Herskovic Jorge R, Bernstam Elmer V
The University of Texas School of Health Information Sciences Houston, USA.
AMIA Annu Symp Proc. 2005;2005:316-20.
Information overload is a significant problem for modern medicine. Searching MEDLINE for common topics often retrieves more relevant documents than users can review. Therefore, we must identify documents that are not only relevant, but also important. Our system ranks articles using citation counts and the PageRank algorithm, incorporating data from the Science Citation Index. However, citation data is usually incomplete. Therefore, we explore the relationship between the quantity of citation information available to the system and the quality of the result ranking. Specifically, we test the ability of citation count and PageRank to identify "important articles" as defined by experts from large result sets with decreasing citation information. We found that PageRank performs better than simple citation counts, but both algorithms are surprisingly robust to information loss. We conclude that even an incomplete citation database is likely to be effective for importance ranking.
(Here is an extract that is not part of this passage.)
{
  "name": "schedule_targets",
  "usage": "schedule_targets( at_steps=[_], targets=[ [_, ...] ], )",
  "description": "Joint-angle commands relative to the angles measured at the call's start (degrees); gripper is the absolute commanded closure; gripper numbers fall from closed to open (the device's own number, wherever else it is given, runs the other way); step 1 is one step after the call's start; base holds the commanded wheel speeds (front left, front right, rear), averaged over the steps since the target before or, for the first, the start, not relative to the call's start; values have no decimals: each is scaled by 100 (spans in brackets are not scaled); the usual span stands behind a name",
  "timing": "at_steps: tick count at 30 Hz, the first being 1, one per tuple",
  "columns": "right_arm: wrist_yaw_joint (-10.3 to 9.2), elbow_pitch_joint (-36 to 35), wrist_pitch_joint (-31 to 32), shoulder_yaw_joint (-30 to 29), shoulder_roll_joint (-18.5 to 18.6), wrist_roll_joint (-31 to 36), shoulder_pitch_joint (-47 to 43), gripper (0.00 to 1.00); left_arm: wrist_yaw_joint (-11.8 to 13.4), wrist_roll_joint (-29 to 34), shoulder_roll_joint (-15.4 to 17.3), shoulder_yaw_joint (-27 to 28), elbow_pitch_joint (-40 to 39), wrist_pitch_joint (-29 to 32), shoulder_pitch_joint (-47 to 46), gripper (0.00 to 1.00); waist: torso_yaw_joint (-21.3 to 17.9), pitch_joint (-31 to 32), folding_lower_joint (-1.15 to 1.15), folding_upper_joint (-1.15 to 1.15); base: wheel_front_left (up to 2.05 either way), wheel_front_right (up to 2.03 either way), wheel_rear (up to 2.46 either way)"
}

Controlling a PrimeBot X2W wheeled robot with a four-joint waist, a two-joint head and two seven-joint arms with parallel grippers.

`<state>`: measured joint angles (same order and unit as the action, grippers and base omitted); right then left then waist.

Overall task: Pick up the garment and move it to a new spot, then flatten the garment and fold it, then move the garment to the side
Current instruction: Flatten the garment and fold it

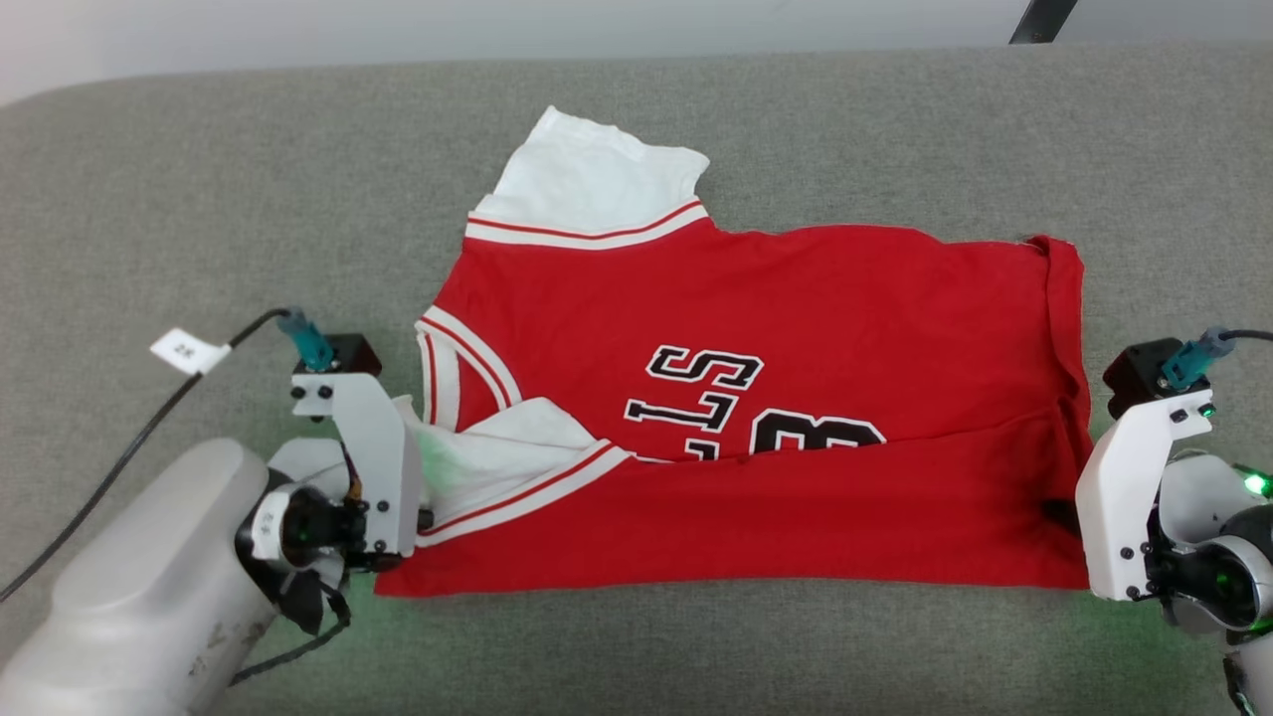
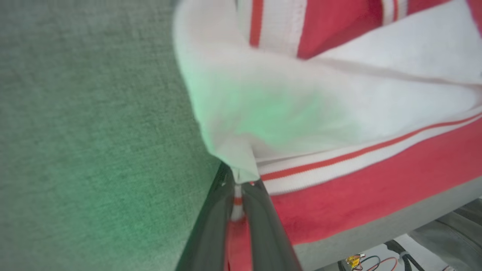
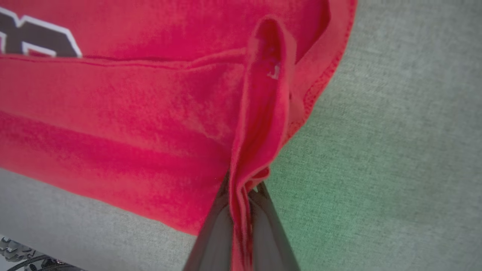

信息过载是现代医学面临的一个重大问题。在MEDLINE中搜索常见主题时,检索到的相关文档往往超出了用户能够审阅的范围。因此,我们必须识别出不仅相关而且重要的文档。我们的系统使用被引频次和PageRank算法对文章进行排名,该算法整合了来自《科学引文索引》的数据。然而,引文数据通常是不完整的。因此,我们探讨了系统可用的引文信息量与结果排名质量之间的关系。具体而言,我们测试了被引频次和PageRank从引用信息不断减少的大型结果集中识别专家所定义的“重要文章”的能力。我们发现,PageRank算法比简单的被引频次表现更好,但两种算法对信息丢失都具有惊人的鲁棒性。我们得出结论,即使是不完整的引文数据库也可能有效地用于重要性排名。